One way the Dover School District is doing that is through the high school’s Mental Health Initiative group Shaheen met with earlier this year. 

“Especially within the high school, there is an incredible interest and will to change the culture around mental health and reduce the stigma and that is what is moving forward,” Boston said. “They are training their peers in things like suicide prevention and mental health awareness. The more we talk about mental health and recognize that everyone has mental health, and it is a fluid state, the better we all will be because we'll be able to reach out for support, there won't be stigma. It's not a bad thing that kids are talking about it, and we're seeing more of it because that means they're recognizing it.”

What’s next for the bill?

Shaheen said the legislation is meant to be an “investment” in the next generation of mental health professionals serving in schools.

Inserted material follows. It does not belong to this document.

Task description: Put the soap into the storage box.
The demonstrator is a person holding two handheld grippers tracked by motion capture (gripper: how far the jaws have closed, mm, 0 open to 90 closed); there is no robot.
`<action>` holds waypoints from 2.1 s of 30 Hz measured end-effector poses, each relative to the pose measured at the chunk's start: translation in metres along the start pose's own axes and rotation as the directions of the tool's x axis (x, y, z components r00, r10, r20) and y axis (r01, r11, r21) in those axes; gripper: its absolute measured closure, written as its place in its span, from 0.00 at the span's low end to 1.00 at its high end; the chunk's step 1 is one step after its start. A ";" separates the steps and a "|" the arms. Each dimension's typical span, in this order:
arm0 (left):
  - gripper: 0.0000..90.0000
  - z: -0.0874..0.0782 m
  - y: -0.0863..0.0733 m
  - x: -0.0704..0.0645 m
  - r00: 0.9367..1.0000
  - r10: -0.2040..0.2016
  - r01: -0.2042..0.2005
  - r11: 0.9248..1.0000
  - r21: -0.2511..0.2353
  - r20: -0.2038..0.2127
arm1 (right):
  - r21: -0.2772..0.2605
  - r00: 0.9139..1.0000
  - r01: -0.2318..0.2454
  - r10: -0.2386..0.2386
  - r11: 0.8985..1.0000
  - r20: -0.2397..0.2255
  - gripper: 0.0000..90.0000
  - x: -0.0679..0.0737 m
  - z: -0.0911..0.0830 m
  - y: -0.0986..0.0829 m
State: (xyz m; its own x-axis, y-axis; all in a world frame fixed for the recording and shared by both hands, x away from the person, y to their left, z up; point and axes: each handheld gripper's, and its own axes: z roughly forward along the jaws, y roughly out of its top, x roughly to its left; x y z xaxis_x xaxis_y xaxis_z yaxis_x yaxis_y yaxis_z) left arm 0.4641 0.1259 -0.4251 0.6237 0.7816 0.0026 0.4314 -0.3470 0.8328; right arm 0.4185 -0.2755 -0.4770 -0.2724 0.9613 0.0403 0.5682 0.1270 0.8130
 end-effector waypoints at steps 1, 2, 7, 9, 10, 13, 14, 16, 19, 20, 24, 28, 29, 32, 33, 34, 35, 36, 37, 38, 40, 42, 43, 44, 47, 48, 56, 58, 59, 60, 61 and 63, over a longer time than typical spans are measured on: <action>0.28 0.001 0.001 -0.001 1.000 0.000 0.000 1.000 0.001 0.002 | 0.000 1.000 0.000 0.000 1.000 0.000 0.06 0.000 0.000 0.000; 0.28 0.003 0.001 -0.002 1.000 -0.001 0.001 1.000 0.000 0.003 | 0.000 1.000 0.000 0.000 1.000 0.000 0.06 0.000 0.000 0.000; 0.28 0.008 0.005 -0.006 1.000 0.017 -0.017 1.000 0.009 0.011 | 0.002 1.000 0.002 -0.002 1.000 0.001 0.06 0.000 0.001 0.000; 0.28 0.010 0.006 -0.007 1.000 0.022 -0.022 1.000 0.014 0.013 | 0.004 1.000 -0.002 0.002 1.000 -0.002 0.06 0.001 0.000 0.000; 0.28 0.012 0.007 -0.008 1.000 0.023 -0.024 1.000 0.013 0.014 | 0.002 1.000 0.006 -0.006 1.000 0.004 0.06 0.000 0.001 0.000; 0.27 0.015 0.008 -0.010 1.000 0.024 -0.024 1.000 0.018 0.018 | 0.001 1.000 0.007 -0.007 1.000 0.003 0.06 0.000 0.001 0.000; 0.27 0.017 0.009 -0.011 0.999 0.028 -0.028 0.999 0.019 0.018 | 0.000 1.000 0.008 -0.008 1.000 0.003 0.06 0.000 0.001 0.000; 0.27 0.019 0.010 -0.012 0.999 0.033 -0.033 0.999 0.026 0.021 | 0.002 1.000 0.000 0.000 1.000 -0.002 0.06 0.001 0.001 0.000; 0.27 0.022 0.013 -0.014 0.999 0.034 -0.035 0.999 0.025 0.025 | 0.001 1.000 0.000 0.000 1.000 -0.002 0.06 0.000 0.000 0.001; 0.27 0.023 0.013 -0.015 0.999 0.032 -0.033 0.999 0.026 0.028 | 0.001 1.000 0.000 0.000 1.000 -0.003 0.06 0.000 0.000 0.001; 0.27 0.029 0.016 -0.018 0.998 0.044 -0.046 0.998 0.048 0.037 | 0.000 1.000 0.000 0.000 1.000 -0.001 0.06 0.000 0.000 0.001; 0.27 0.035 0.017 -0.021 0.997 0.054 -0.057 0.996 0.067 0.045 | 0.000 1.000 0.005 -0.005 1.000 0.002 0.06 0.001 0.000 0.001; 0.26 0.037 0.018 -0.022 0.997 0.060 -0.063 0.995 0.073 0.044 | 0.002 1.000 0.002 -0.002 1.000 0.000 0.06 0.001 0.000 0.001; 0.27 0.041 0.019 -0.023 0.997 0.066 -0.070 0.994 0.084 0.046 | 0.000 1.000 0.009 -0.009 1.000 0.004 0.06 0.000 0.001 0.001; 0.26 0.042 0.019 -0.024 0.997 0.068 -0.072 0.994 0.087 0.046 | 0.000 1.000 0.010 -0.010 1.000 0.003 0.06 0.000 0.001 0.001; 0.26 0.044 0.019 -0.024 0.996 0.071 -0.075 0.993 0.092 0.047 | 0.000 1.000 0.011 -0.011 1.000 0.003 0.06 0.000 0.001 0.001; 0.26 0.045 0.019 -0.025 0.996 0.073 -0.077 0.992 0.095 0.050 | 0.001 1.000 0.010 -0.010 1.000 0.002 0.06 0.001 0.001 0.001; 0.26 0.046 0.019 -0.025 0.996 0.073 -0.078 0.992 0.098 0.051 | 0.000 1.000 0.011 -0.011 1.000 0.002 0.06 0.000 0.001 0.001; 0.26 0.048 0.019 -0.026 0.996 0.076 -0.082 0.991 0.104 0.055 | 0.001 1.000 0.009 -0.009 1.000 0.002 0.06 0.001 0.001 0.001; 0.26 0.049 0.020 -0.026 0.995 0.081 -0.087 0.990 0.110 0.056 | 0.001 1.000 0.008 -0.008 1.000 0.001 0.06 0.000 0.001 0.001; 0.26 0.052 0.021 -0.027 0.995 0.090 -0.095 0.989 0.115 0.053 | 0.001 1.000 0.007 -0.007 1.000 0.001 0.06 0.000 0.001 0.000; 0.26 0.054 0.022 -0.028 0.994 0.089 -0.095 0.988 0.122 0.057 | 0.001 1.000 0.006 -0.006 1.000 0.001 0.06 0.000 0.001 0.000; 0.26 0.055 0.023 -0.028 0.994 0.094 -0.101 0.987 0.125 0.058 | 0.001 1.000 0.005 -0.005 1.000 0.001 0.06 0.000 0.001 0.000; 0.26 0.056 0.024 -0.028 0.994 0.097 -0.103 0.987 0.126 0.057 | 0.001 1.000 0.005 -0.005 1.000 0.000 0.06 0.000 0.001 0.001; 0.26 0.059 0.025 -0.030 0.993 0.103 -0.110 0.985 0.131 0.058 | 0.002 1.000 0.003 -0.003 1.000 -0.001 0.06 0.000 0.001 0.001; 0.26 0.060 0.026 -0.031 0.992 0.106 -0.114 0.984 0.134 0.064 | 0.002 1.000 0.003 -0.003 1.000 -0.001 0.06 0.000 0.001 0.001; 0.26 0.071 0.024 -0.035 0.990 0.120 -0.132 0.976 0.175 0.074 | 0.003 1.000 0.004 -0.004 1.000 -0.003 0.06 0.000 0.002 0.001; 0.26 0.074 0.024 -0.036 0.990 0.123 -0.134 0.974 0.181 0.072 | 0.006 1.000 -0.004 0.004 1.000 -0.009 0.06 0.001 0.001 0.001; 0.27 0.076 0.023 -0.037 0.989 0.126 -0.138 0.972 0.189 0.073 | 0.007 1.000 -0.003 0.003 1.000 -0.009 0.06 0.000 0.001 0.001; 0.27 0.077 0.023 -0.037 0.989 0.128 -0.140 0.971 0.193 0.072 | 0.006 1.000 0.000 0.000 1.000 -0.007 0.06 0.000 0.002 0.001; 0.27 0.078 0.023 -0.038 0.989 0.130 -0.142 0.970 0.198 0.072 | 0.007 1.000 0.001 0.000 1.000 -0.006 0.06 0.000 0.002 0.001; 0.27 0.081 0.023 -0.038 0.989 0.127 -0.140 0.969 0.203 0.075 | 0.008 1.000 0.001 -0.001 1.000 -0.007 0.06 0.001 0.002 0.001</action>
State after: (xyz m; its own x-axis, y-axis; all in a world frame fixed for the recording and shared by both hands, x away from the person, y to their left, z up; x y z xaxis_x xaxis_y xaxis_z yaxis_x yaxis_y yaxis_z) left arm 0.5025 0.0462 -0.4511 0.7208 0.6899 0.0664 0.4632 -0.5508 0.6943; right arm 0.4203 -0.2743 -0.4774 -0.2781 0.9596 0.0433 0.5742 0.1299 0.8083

“By helping more students afford graduate programs centered on school-based mental health, we can attract more workers to this critical field,” Shaheen said. “The mental health crisis isn’t going away, and it’s past time we dedicate resources and energy towards holistically helping those in need. We owe it to our children to empower them with tools to heal and succeed.”

The bill has been introduced and referred to the Senate HELP Committee. 

“The pandemic put a spotlight on just how many students across New Hampshire and the nation struggle with isolation, depression and mental health challenges,” said Shaheen. “Unfortunately, we don’t have a strong pipeline of mental health providers, leaving many kids and teenagers vulnerable and without the help they need.”

If the legislation moves forward, the Department of Education would match what the institution provides, up to as much as 50% each to fully cover the cost of attendance for a student enrolled in a relevant graduate program. The bill would authorize $20 million for FY 2023; $30 million for FY 2024 and $50 million each for FY 2025-2027 to be appropriated to support the program.

Four years after the legislation is signed into law, the Department of Education would be required to provide an independent national evaluation of the effectiveness and outcomes of the program, including a report to Congress with the findings. 

Kathleen Minke, executive director of the National Association of School Psychologists, said the association is "thrilled" to see bipartisan support for the Mental Health in Schools Excellence Program Act.

“Our students need more support than ever, but without enough school psychologists and other school-based mental health providers, our schools aren’t equipped to meet their growing needs," Minke said in a statement.